- [Exercise description] Return, exactly and in full, the lines of the records below starting at the one with "locate the hand-held right gripper left finger." and ending at the one with "Look at the provided image and carefully locate the black silver", and no other lines.

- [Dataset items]

++++++

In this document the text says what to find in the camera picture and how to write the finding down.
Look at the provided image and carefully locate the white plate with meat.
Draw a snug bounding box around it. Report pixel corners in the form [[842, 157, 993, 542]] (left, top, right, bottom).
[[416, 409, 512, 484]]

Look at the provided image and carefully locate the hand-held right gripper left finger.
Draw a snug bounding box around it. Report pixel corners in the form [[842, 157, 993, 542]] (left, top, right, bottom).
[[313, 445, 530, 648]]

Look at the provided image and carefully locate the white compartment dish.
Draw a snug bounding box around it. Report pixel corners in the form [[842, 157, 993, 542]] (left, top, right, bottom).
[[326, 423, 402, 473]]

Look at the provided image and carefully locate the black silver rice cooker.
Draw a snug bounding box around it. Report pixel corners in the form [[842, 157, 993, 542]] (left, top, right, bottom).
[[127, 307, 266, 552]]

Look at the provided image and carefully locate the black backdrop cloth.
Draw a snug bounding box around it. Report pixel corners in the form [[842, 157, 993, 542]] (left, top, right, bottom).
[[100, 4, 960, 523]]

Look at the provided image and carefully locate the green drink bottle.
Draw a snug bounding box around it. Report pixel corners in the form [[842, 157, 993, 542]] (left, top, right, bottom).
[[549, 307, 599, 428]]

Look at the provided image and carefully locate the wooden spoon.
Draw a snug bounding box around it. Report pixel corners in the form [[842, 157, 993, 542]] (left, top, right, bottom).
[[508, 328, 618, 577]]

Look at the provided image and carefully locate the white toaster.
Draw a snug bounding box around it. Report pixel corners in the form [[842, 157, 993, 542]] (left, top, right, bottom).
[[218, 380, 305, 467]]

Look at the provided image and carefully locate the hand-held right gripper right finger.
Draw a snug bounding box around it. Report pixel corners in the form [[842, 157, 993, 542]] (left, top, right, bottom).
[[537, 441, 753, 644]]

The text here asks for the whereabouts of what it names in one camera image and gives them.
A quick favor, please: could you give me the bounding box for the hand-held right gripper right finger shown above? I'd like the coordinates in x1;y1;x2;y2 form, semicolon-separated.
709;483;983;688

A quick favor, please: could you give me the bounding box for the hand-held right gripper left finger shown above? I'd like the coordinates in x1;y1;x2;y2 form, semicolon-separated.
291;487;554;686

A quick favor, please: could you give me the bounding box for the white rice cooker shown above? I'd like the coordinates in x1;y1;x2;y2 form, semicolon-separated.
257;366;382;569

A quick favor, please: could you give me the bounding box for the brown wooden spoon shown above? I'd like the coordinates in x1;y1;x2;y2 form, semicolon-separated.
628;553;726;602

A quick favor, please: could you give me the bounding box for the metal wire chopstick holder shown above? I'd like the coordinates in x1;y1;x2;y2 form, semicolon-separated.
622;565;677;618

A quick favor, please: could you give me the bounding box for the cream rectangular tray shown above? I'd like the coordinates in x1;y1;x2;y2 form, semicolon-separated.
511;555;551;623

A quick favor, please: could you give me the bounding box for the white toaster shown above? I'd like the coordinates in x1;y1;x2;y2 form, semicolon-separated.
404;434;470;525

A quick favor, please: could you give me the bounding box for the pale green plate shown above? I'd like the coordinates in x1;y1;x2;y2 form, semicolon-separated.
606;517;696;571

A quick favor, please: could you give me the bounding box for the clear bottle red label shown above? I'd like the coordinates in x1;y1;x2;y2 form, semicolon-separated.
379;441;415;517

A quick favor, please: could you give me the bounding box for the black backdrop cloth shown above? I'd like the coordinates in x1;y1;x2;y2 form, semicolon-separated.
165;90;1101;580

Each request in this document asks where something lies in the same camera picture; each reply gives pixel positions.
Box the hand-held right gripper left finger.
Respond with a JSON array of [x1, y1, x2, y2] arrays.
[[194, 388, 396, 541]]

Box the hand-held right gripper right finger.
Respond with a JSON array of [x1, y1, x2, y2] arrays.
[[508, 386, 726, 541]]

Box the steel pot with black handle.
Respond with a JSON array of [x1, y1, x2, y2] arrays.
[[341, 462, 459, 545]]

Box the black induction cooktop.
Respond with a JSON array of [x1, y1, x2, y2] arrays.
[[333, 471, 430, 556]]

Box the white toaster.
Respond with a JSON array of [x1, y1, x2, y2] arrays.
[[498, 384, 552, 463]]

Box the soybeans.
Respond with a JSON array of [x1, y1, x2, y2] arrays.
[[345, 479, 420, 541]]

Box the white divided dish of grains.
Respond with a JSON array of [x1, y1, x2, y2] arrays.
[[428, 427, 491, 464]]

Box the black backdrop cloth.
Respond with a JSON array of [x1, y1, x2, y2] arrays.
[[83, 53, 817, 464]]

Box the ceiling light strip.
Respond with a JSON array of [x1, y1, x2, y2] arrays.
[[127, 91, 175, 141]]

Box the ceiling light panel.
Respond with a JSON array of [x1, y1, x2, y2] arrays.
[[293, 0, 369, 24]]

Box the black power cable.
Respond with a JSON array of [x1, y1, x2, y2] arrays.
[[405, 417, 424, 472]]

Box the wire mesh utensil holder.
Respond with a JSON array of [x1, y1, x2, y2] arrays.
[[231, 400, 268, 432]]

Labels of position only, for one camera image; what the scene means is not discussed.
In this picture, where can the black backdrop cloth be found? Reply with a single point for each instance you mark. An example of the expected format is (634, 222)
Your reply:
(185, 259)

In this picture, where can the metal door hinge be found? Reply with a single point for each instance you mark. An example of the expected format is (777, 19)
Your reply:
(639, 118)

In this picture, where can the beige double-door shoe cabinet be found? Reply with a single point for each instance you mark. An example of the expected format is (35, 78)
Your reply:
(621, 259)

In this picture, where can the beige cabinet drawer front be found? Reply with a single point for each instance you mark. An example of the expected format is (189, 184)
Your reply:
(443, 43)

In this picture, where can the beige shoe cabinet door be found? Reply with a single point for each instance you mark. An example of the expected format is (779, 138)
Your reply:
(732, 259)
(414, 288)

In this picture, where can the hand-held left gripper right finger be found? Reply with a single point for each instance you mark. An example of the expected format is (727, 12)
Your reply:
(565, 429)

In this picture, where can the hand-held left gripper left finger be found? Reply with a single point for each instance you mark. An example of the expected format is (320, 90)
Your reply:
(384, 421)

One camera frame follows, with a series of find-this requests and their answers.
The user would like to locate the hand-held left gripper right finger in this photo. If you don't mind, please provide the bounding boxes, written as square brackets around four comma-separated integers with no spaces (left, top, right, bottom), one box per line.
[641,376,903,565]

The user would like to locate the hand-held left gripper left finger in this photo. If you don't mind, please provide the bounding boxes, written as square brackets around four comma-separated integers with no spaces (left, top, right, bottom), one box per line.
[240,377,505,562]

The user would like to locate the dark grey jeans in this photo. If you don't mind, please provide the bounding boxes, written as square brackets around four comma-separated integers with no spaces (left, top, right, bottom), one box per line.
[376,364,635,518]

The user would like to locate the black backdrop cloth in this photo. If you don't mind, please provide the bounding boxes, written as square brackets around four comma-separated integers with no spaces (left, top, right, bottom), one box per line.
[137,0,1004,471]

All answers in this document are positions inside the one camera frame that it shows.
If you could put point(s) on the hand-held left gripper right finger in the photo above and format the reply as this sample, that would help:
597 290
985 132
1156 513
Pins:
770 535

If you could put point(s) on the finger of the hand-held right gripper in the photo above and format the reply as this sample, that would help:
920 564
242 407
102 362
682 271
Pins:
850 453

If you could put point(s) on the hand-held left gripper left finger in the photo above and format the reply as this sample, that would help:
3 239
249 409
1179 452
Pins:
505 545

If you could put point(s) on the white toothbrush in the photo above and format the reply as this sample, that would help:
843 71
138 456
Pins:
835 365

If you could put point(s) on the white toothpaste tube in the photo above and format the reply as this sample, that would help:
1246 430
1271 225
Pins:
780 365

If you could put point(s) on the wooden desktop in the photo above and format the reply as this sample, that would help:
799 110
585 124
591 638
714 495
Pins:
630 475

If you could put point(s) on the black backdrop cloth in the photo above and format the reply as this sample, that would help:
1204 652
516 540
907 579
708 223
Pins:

++++++

- [Task output]
Look at the provided image and carefully locate the hand-held right gripper left finger.
Draw a snug bounding box around it. Report pixel corners in the form [[842, 157, 993, 542]] (left, top, right, bottom).
[[313, 445, 530, 648]]

Look at the provided image and carefully locate the white compartment dish.
Draw a snug bounding box around it. Report pixel corners in the form [[842, 157, 993, 542]] (left, top, right, bottom).
[[326, 423, 402, 473]]

Look at the provided image and carefully locate the black silver rice cooker.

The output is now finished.